● WORK REQUEST: The records below are to be restated word for word, with their images omitted.

(Items from a data source)
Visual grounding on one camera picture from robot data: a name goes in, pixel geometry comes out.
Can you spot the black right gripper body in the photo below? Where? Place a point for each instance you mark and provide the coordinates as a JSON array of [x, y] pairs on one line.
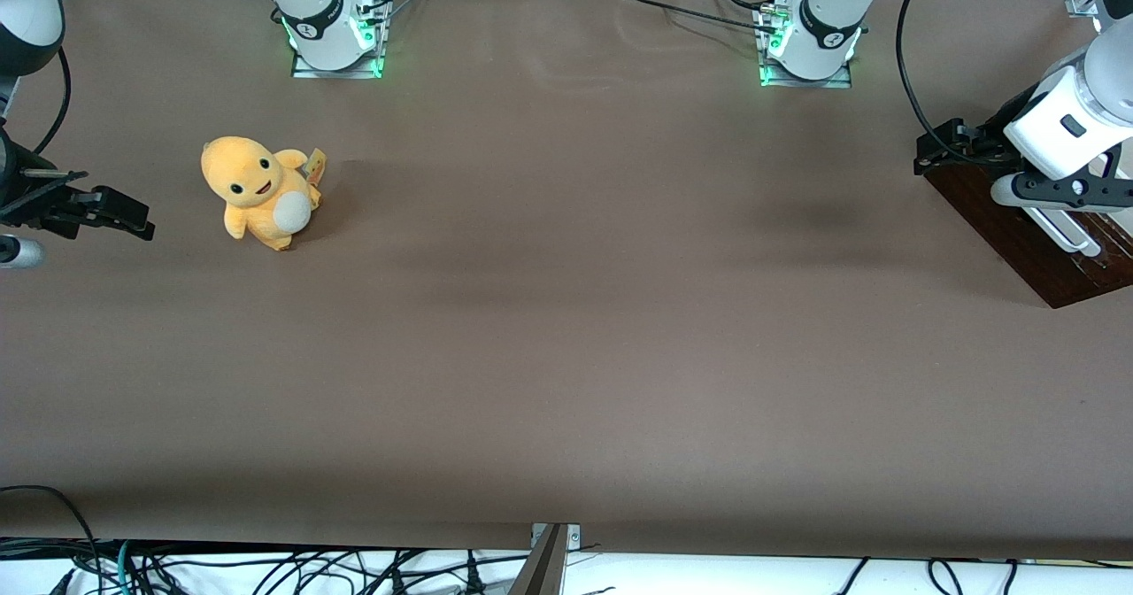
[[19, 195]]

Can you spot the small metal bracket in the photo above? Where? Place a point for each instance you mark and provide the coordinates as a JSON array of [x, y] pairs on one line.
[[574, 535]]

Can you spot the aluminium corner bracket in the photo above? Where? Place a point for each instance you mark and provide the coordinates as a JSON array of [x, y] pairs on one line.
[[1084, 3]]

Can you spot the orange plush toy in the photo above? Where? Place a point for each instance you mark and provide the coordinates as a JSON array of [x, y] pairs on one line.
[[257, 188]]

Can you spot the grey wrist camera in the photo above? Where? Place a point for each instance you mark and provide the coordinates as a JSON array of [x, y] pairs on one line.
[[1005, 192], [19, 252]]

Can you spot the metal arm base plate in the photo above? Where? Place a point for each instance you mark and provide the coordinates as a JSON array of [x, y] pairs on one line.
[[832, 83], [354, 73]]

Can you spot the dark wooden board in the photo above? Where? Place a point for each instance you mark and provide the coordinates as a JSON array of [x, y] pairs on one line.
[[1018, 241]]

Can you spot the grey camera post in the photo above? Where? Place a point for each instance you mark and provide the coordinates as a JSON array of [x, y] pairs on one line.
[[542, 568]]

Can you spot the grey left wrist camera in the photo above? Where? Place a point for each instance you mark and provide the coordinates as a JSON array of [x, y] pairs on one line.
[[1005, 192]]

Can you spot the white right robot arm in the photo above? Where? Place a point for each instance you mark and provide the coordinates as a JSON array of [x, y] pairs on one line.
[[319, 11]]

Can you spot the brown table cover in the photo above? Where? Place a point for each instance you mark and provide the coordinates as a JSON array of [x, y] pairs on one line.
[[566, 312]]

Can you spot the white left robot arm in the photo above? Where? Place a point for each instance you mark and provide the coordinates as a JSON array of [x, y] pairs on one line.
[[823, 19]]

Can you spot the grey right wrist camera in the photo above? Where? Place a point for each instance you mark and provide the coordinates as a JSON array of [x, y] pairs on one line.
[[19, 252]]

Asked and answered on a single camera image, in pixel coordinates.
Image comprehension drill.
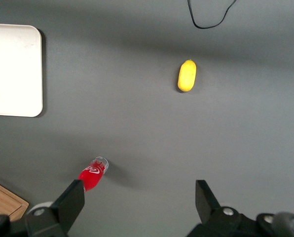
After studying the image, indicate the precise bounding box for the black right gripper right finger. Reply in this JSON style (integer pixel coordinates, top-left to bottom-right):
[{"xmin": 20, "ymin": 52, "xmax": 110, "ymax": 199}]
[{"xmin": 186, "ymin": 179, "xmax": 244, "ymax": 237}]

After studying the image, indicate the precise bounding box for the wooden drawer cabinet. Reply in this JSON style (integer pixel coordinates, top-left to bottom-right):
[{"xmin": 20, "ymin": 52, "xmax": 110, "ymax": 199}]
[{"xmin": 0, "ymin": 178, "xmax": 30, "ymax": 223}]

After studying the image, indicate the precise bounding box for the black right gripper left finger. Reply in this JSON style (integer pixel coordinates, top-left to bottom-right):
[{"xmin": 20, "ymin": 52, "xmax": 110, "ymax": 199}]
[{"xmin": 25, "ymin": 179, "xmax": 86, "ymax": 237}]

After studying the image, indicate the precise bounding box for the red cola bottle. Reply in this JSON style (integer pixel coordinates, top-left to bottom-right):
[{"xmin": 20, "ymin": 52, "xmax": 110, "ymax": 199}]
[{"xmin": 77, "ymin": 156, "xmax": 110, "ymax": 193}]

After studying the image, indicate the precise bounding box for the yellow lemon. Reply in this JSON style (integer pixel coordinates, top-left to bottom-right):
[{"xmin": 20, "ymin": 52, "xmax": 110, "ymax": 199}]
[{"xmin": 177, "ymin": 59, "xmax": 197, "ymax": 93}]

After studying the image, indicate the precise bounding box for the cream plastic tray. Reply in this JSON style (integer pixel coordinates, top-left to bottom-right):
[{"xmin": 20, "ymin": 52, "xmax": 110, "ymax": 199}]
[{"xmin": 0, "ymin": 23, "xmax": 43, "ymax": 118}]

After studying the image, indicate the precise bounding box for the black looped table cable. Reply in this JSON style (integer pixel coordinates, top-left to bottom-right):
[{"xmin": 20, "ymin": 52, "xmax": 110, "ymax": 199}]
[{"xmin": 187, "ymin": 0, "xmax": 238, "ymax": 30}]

● ANSWER FOR THIS EXERCISE:
Visual grounding on one camera picture from robot data: a name goes in, pixel geometry comes out.
Can you spot the black right gripper body in the photo below? Where? Place a point for each instance you mark and provide the coordinates as a JSON array of [x, y] pairs on one line.
[[19, 195]]

Can you spot the small metal bracket in the photo above? Where? Place a point for each instance you mark and provide the coordinates as a JSON array of [x, y] pairs on one line.
[[574, 535]]

Can you spot the aluminium corner bracket in the photo above? Where? Place a point for each instance you mark and provide the coordinates as a JSON array of [x, y] pairs on one line.
[[1084, 3]]

Can you spot the orange plush toy in the photo above? Where? Place a point for each instance you mark and provide the coordinates as a JSON array of [x, y] pairs on one line.
[[257, 188]]

Can you spot the grey wrist camera in the photo above? Where? Place a point for each instance you mark and provide the coordinates as a JSON array of [x, y] pairs on one line.
[[1005, 192], [19, 252]]

Can you spot the metal arm base plate in the photo above? Where? Place a point for each instance you mark and provide the coordinates as a JSON array of [x, y] pairs on one line.
[[832, 83], [354, 73]]

Can you spot the dark wooden board in the photo above? Where? Place a point for each instance you mark and provide the coordinates as a JSON array of [x, y] pairs on one line.
[[1018, 241]]

Can you spot the grey camera post in the photo above? Where? Place a point for each instance you mark and provide the coordinates as a JSON array of [x, y] pairs on one line.
[[542, 568]]

Can you spot the grey left wrist camera in the photo above? Where? Place a point for each instance you mark and provide the coordinates as a JSON array of [x, y] pairs on one line.
[[1005, 192]]

Can you spot the white right robot arm in the photo above? Where? Place a point for each instance you mark and provide the coordinates as a JSON array of [x, y] pairs on one line.
[[319, 11]]

Can you spot the brown table cover in the photo above? Where? Place a point for each instance you mark and provide the coordinates as a JSON array of [x, y] pairs on one line.
[[566, 312]]

Can you spot the white left robot arm in the photo above? Where? Place a point for each instance you mark and provide the coordinates as a JSON array of [x, y] pairs on one line.
[[823, 19]]

Can you spot the grey right wrist camera in the photo above? Where? Place a point for each instance you mark and provide the coordinates as a JSON array of [x, y] pairs on one line.
[[19, 252]]

Asked and answered on a single camera image, in pixel coordinates.
Image comprehension drill.
After studying the image, indicate the precise bounding box for the black right gripper right finger. Reply in this JSON style (integer pixel coordinates, top-left to bottom-right):
[{"xmin": 20, "ymin": 52, "xmax": 110, "ymax": 199}]
[{"xmin": 186, "ymin": 179, "xmax": 244, "ymax": 237}]

After studying the image, indicate the precise bounding box for the wooden drawer cabinet. Reply in this JSON style (integer pixel coordinates, top-left to bottom-right):
[{"xmin": 20, "ymin": 52, "xmax": 110, "ymax": 199}]
[{"xmin": 0, "ymin": 178, "xmax": 30, "ymax": 223}]

After studying the image, indicate the precise bounding box for the black right gripper left finger. Reply in this JSON style (integer pixel coordinates, top-left to bottom-right):
[{"xmin": 20, "ymin": 52, "xmax": 110, "ymax": 199}]
[{"xmin": 25, "ymin": 179, "xmax": 86, "ymax": 237}]

After studying the image, indicate the precise bounding box for the red cola bottle. Reply in this JSON style (integer pixel coordinates, top-left to bottom-right):
[{"xmin": 20, "ymin": 52, "xmax": 110, "ymax": 199}]
[{"xmin": 77, "ymin": 156, "xmax": 110, "ymax": 193}]

After studying the image, indicate the precise bounding box for the yellow lemon. Reply in this JSON style (integer pixel coordinates, top-left to bottom-right):
[{"xmin": 20, "ymin": 52, "xmax": 110, "ymax": 199}]
[{"xmin": 177, "ymin": 59, "xmax": 197, "ymax": 93}]

After studying the image, indicate the precise bounding box for the cream plastic tray. Reply in this JSON style (integer pixel coordinates, top-left to bottom-right):
[{"xmin": 20, "ymin": 52, "xmax": 110, "ymax": 199}]
[{"xmin": 0, "ymin": 23, "xmax": 43, "ymax": 118}]

After studying the image, indicate the precise bounding box for the black looped table cable. Reply in this JSON style (integer pixel coordinates, top-left to bottom-right):
[{"xmin": 20, "ymin": 52, "xmax": 110, "ymax": 199}]
[{"xmin": 187, "ymin": 0, "xmax": 238, "ymax": 30}]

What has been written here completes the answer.